To improve the effectiveness of controls over posting liens to taxpayer 
accounts, we recommend that you direct the Cincinnati lien unit 
managers to:

* expedite efforts to resolve the backlog of unpostable liens, 
releasing liens as appropriate; and:

* keep current on all new unpostable liens.

IRS's Comments and Our Evaluation:

IRS agreed with our recommendations. In its response, IRS stated that 
it established a team at the Cincinnati campus's Centralized Lien 
Processing Unit to resolve the unpostable lien exception reports. IRS 
added that lien transactions that do not post to a taxpayer's account 
will now be resolved weekly. IRS also stated that it established a 
separate team to resolve the backlog of unpostable liens and that it 
expects the backlog to be resolved by September 30, 2005. We will 
evaluate the effectiveness of IRS's efforts in future audits.

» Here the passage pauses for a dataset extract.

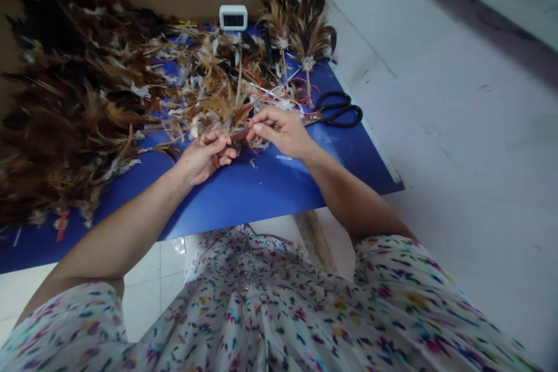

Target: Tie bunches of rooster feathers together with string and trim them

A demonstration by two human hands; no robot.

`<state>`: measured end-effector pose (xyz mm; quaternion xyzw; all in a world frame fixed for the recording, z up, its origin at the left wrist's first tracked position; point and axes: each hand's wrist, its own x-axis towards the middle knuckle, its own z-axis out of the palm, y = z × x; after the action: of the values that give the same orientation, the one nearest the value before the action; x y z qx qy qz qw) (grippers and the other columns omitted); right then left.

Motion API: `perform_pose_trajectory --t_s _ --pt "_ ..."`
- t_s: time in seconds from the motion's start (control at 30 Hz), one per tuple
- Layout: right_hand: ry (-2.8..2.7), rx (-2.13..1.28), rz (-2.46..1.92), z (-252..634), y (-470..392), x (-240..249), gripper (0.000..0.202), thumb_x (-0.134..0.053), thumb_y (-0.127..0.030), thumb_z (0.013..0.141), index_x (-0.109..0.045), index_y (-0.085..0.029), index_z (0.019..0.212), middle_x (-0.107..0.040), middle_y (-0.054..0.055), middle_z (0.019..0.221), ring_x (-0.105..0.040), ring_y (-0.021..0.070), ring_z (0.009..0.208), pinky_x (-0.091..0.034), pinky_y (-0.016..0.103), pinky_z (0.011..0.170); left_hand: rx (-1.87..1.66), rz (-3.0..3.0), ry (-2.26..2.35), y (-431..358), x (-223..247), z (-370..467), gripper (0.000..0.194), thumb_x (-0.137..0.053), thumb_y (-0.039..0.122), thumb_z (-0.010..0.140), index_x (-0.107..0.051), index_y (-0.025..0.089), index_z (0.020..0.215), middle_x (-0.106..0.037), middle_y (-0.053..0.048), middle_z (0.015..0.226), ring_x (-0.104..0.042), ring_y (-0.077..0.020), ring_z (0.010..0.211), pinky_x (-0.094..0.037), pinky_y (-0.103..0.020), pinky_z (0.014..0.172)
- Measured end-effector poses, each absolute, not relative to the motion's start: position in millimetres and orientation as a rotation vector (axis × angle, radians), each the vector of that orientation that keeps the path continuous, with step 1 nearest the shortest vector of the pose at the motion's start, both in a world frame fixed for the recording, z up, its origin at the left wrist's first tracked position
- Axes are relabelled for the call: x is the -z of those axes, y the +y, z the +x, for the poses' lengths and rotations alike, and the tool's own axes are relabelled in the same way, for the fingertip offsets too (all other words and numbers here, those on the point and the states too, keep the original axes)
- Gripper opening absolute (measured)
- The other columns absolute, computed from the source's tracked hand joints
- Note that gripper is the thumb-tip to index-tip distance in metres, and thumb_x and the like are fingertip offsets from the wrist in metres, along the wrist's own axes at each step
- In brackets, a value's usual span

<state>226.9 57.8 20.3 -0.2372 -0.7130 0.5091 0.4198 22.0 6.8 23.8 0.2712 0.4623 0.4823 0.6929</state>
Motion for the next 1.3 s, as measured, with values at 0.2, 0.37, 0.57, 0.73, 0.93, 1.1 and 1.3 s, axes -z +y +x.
perform_pose_trajectory --t_s 0.2,0.37,0.57,0.73,0.93,1.1,1.3 --pt "-1.919 -1.283 -0.574 223.5 51.8 -18.9 0.026 -0.063 -0.043 0.093 -0.062 -0.018 0.093 -0.073 0.002 0.085 -0.067 0.0098 0.072 -0.055 0.023 0.067 -1.07 0.609 1.015 6.7 -22.2 21.9 0.023 -0.076 0.006 0.079 -0.058 0.014 0.067 -0.066 0.003 0.06 -0.066 -0.0093 0.051 -0.05 -0.014 0.044" --pt "-1.966 -1.293 -0.559 223.9 48.8 -22.1 0.019 -0.061 -0.036 0.093 -0.064 -0.017 0.094 -0.074 0.003 0.087 -0.067 0.0095 0.077 -0.054 0.023 0.07 -1.056 0.608 0.956 7.9 -16.6 18.2 0.022 -0.078 0.005 0.076 -0.06 0.014 0.067 -0.068 0.001 0.061 -0.067 -0.0108 0.051 -0.052 -0.015 0.045" --pt "-2.035 -1.293 -0.554 223.5 47.1 -24.4 0.016 -0.059 -0.029 0.093 -0.067 -0.015 0.095 -0.074 0.004 0.09 -0.065 0.0099 0.077 -0.053 0.025 0.072 -1.063 0.614 0.977 8.8 -15.9 17.5 0.022 -0.079 0.007 0.076 -0.06 0.014 0.067 -0.067 0.001 0.058 -0.067 -0.0106 0.05 -0.054 -0.015 0.046" --pt "-2.044 -1.316 -0.566 221.0 46.9 -25.5 0.016 -0.058 -0.028 0.092 -0.067 -0.015 0.094 -0.074 0.004 0.089 -0.064 0.0104 0.074 -0.053 0.026 0.07 -1.082 0.612 0.93 9.9 -13.3 16.8 0.023 -0.084 0.009 0.071 -0.062 0.014 0.066 -0.067 0.001 0.056 -0.065 -0.0094 0.047 -0.053 -0.014 0.046" --pt "-2.013 -1.33 -0.582 219.7 49.0 -22.3 0.018 -0.059 -0.03 0.093 -0.067 -0.014 0.096 -0.074 0.005 0.091 -0.066 0.0112 0.079 -0.054 0.027 0.073 -1.081 0.637 0.891 10.8 -10.6 15.6 0.023 -0.088 0.012 0.067 -0.065 0.013 0.066 -0.069 -0.001 0.056 -0.065 -0.0097 0.048 -0.057 -0.015 0.05" --pt "-2.048 -1.255 -0.589 220.3 49.4 -18.9 0.019 -0.059 -0.03 0.095 -0.068 -0.014 0.099 -0.074 0.006 0.096 -0.066 0.0119 0.082 -0.053 0.028 0.077 -1.071 0.633 0.932 9.8 -14.0 16.6 0.025 -0.087 0.012 0.069 -0.063 0.014 0.065 -0.069 0.0 0.056 -0.066 -0.0099 0.049 -0.057 -0.015 0.051" --pt "-2.085 -1.208 -0.578 221.2 46.8 -21.3 0.024 -0.059 -0.033 0.095 -0.071 -0.014 0.103 -0.074 0.005 0.091 -0.065 0.0114 0.077 -0.051 0.026 0.072 -1.088 0.628 0.972 9.5 -17.0 18.6 0.021 -0.083 0.01 0.074 -0.064 0.014 0.066 -0.07 0.0 0.06 -0.065 -0.0084 0.048 -0.057 -0.014 0.05"
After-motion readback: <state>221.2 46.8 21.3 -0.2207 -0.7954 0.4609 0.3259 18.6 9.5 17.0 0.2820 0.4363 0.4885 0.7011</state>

Unmatched Exceptions from the Automated Lien Release Process Are Not 
Being Timely Resolved:

Each week, Masterfile automatically downloads to ALS all taxpayer 
accounts with liens that have been fully paid or otherwise satisfied. 
ALS uses this information to generate lien releases. Any downloaded 
taxpayer accounts whose Masterfile information does not match taxpayer 
account information in ALS are listed on an exception report. 
Processing of the liens associated with these accounts cannot proceed 
until the exceptions are resolved, and the liens cannot be released 
until processing is complete. Prompt resolution of this exception 
report is therefore a key control to ensure that liens are timely 
released. Both the Internal Revenue Manual and the ALS User Guide 
require that liens on this exception report be resolved 
weekly.[Footnote 24] Prior to the planned consolidation of IRS lien 
units in mid-2005, individual units continue to be responsible for 
resolving the unmatched exception report.

We found that IRS was not timely resolving weekly unmatched exception 
reports. As of June 14, 2004, taxpayer accounts totaling 3,180 that had 
previously appeared on the unmatched exception report had not been 
resolved.[Footnote 25] More than 1,400 of these unresolved cases were 
added during the first 6 months of calendar year 2004. Ninety-eight 
percent of the 3,180 accounts had appeared in reports generated more 
than 7 days earlier, and 88 percent had appeared in reports generated 
more than 30 days earlier. Because these unmatched accounts were not 
timely resolved, taxpayer liens were not timely processed and released.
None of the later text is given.